From the entries below, copy every line that holds the word "left".
▬▬▬▬▬▬▬▬▬▬
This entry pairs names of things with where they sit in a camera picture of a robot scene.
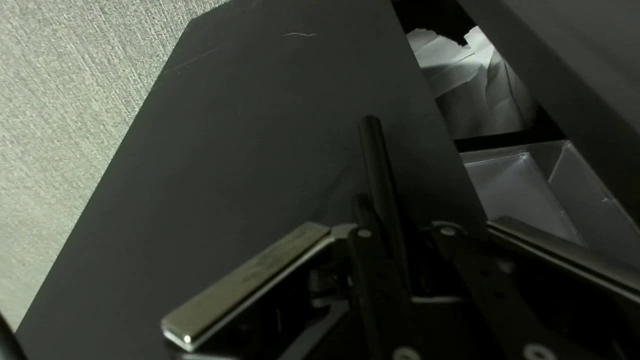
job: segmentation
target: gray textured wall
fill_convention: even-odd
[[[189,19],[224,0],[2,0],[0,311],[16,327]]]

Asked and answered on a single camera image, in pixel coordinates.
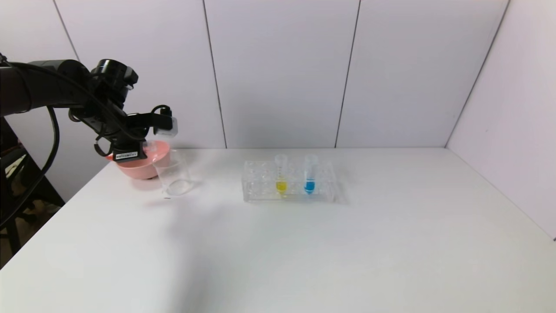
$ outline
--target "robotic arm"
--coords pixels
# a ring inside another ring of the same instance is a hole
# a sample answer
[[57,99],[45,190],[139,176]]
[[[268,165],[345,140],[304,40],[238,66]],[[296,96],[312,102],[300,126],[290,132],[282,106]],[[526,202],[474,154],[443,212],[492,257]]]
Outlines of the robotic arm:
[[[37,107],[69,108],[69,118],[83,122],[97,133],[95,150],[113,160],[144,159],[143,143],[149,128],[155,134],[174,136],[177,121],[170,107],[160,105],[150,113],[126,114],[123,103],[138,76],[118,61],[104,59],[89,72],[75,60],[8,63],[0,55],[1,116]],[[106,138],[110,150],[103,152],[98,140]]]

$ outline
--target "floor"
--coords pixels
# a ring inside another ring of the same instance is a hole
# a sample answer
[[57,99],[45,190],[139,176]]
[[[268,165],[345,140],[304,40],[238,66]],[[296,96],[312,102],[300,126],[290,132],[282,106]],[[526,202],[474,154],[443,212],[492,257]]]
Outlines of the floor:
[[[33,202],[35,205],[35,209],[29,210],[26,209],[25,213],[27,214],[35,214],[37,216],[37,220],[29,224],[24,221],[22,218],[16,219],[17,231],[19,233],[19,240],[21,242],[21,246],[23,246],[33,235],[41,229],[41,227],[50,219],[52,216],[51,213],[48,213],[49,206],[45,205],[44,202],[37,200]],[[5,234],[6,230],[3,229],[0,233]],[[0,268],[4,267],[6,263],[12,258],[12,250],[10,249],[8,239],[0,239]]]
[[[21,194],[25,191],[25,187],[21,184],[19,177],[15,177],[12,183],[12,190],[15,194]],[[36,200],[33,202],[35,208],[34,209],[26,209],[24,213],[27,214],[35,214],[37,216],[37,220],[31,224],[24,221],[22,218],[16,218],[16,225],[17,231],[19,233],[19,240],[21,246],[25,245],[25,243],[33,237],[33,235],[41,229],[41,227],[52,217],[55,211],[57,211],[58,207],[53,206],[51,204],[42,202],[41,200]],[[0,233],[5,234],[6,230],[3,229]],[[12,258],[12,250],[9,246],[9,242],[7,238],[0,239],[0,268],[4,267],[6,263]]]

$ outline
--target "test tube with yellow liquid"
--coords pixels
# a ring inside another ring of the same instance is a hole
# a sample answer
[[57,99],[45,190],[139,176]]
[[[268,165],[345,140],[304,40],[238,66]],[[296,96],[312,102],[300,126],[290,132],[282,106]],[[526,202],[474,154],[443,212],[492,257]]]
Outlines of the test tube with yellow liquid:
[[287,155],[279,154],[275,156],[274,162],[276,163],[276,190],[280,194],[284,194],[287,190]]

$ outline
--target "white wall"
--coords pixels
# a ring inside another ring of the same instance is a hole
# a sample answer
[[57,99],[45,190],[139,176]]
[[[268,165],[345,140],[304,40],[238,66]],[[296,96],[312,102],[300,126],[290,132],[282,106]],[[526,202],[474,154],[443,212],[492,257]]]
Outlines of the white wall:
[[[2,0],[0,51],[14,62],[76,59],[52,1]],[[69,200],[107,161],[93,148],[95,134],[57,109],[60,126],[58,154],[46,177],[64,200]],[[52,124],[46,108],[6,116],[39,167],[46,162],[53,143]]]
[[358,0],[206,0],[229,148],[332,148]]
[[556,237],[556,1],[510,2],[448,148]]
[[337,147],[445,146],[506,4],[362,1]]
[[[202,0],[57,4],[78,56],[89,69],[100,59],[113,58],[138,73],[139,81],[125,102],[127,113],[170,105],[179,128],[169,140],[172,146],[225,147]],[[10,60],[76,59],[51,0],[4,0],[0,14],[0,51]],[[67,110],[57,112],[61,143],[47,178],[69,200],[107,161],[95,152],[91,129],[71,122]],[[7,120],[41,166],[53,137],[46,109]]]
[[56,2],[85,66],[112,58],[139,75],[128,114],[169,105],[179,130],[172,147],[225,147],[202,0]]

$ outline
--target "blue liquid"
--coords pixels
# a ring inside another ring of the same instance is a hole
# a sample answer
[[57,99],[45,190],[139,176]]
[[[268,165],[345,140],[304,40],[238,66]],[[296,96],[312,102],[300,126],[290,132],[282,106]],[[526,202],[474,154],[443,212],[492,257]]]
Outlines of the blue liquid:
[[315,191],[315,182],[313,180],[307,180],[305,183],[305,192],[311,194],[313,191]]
▬▬▬▬▬▬▬▬▬▬
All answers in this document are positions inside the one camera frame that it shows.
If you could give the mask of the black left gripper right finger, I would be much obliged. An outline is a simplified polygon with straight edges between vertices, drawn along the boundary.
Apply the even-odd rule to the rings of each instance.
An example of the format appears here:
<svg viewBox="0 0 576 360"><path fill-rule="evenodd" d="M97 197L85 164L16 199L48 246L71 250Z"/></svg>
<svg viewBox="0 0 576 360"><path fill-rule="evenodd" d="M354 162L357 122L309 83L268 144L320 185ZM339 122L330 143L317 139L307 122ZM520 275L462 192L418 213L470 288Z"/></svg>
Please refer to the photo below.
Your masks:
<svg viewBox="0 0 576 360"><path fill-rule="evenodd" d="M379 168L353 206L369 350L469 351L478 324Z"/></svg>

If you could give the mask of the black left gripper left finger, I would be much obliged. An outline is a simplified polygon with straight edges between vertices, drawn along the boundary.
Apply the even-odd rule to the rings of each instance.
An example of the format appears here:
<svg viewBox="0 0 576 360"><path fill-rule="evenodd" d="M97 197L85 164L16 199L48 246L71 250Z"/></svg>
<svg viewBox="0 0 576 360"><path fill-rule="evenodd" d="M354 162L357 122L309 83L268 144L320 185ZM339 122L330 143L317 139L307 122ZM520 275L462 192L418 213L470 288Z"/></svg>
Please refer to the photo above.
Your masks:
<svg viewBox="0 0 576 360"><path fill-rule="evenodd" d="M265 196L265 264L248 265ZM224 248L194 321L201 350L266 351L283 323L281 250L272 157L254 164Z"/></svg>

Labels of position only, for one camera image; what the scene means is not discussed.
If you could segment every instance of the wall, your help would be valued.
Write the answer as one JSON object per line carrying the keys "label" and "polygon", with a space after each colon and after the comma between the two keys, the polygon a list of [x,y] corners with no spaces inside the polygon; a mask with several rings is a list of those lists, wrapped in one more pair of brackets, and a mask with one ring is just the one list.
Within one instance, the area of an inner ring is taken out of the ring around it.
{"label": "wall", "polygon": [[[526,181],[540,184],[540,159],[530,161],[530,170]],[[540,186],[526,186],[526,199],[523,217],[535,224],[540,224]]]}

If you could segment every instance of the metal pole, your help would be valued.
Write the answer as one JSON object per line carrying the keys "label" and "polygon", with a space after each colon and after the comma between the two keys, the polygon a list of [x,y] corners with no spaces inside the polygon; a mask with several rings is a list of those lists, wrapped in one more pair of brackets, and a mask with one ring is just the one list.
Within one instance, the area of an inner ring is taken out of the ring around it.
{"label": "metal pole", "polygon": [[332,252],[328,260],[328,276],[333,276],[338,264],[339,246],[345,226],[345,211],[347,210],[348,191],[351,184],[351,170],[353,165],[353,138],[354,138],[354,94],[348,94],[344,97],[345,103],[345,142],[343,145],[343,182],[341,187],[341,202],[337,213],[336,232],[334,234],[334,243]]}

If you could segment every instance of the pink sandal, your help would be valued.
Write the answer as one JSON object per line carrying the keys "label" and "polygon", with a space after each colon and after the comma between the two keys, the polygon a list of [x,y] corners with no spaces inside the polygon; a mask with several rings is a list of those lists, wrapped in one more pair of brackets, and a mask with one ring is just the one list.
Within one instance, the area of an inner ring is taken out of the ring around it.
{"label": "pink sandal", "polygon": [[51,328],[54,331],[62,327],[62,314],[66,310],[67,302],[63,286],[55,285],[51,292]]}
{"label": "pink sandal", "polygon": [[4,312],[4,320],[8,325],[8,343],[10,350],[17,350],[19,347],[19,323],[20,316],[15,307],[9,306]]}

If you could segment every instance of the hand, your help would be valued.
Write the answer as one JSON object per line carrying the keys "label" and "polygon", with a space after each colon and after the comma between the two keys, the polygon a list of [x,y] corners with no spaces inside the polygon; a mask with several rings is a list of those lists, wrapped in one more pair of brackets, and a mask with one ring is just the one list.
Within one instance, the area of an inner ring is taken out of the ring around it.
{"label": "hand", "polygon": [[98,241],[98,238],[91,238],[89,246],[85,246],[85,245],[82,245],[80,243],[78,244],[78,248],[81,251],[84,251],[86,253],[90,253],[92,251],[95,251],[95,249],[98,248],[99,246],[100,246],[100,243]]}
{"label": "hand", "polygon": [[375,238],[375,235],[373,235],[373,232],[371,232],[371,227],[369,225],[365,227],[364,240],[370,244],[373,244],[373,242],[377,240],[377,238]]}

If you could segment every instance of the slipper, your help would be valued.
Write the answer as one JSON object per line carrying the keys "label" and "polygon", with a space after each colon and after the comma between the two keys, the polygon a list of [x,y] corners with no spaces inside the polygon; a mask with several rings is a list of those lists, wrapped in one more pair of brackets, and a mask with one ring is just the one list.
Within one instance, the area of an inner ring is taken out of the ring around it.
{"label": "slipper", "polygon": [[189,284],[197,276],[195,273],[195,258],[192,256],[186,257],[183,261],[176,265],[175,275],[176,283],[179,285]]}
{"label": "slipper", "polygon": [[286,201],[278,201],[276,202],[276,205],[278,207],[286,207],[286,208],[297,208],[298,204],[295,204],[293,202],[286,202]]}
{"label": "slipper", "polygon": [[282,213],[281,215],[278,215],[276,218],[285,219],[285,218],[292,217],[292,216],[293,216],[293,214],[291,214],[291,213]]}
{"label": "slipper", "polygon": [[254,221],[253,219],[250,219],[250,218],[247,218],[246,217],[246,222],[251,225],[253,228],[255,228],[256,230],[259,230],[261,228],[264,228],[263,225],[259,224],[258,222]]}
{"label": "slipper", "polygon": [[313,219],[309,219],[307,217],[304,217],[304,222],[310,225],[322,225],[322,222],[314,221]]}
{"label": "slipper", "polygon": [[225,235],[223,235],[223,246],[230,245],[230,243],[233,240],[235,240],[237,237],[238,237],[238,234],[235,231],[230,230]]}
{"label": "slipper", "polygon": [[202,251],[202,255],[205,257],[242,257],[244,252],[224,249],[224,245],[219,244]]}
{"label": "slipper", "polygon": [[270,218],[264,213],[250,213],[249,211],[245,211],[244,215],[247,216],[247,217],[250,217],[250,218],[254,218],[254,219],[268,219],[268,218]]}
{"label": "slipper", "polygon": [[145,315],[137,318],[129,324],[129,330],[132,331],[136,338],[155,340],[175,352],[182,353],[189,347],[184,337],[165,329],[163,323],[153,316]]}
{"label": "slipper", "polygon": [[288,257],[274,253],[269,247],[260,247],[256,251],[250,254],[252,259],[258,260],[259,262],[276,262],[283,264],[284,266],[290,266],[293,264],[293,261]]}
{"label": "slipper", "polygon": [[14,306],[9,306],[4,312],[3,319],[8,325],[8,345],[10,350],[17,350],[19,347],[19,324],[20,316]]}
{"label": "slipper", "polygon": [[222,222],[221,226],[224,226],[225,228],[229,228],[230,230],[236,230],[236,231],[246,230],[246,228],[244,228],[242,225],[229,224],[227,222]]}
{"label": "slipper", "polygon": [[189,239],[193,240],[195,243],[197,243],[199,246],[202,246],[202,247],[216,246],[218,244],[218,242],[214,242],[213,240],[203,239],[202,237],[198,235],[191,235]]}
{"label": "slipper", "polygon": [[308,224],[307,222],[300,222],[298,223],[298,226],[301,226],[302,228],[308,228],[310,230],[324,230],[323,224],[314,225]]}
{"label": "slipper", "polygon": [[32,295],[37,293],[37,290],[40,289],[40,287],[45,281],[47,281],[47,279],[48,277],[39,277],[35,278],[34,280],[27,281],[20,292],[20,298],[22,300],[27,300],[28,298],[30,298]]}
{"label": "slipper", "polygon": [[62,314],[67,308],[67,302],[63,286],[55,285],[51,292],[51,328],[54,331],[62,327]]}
▬▬▬▬▬▬▬▬▬▬
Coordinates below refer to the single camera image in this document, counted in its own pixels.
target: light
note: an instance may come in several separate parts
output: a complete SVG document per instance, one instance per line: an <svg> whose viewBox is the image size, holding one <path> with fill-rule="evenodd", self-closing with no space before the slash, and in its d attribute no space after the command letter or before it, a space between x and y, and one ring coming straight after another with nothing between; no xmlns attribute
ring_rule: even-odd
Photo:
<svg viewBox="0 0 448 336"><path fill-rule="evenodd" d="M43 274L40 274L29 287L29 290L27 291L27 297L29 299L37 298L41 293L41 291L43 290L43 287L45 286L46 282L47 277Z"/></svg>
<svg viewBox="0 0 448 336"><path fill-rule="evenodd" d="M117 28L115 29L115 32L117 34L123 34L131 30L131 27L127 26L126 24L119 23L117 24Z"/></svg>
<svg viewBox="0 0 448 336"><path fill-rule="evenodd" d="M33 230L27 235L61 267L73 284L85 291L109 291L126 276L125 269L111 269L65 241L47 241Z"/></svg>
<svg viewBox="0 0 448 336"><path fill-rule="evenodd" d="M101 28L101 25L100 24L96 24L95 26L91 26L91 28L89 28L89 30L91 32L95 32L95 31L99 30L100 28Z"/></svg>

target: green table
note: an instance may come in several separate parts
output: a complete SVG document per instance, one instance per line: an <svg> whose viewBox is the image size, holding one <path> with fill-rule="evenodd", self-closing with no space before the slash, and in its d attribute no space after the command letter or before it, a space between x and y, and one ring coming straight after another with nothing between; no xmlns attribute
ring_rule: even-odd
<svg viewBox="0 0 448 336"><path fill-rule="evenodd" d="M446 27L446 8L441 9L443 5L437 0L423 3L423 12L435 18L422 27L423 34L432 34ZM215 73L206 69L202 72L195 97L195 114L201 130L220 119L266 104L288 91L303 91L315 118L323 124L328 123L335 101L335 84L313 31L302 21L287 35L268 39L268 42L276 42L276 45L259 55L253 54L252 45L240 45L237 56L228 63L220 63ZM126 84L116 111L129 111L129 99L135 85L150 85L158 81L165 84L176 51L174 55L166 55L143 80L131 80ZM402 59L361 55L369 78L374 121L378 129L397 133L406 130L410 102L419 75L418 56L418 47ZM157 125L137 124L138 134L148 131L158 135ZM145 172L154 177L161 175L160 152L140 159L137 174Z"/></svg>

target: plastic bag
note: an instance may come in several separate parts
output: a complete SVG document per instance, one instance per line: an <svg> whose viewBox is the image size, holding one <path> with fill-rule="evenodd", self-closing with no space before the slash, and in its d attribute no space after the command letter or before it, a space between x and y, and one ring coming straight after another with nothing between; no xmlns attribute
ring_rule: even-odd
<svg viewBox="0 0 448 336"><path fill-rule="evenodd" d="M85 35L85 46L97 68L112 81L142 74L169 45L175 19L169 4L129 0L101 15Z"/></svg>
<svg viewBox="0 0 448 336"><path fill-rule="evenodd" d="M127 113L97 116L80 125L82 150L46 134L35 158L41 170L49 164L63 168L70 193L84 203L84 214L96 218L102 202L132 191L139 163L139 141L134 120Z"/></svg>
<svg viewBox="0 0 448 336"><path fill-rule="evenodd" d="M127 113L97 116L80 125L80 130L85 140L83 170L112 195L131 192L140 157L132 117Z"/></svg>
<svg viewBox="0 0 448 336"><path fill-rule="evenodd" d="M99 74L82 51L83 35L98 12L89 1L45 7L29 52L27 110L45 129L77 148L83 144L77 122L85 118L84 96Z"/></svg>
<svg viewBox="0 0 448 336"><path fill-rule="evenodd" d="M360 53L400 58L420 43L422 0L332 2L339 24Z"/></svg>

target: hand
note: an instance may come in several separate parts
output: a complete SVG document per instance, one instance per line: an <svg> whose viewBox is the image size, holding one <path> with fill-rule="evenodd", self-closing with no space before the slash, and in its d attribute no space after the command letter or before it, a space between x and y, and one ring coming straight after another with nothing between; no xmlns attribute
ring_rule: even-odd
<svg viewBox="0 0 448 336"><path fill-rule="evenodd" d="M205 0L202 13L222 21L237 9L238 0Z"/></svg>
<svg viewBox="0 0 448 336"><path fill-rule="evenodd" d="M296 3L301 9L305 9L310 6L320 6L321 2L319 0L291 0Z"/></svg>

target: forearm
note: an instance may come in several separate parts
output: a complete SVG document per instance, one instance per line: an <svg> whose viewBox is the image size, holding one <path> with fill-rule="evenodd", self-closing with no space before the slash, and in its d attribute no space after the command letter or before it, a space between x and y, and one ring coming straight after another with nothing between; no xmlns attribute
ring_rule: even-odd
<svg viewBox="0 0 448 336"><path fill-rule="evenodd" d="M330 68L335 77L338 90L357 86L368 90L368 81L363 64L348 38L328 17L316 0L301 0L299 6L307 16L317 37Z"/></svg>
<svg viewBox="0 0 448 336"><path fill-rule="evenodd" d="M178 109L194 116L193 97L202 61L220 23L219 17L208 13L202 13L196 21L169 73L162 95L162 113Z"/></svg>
▬▬▬▬▬▬▬▬▬▬
• TASK RESULT:
If you could give the mask of the black left gripper right finger, I would be much obliged. An outline is a simplified polygon with straight edges between vertices, drawn along the boundary.
If you could give the mask of the black left gripper left finger, I would be much obliged. An outline is a simplified polygon with straight edges between vertices, drawn along the boundary.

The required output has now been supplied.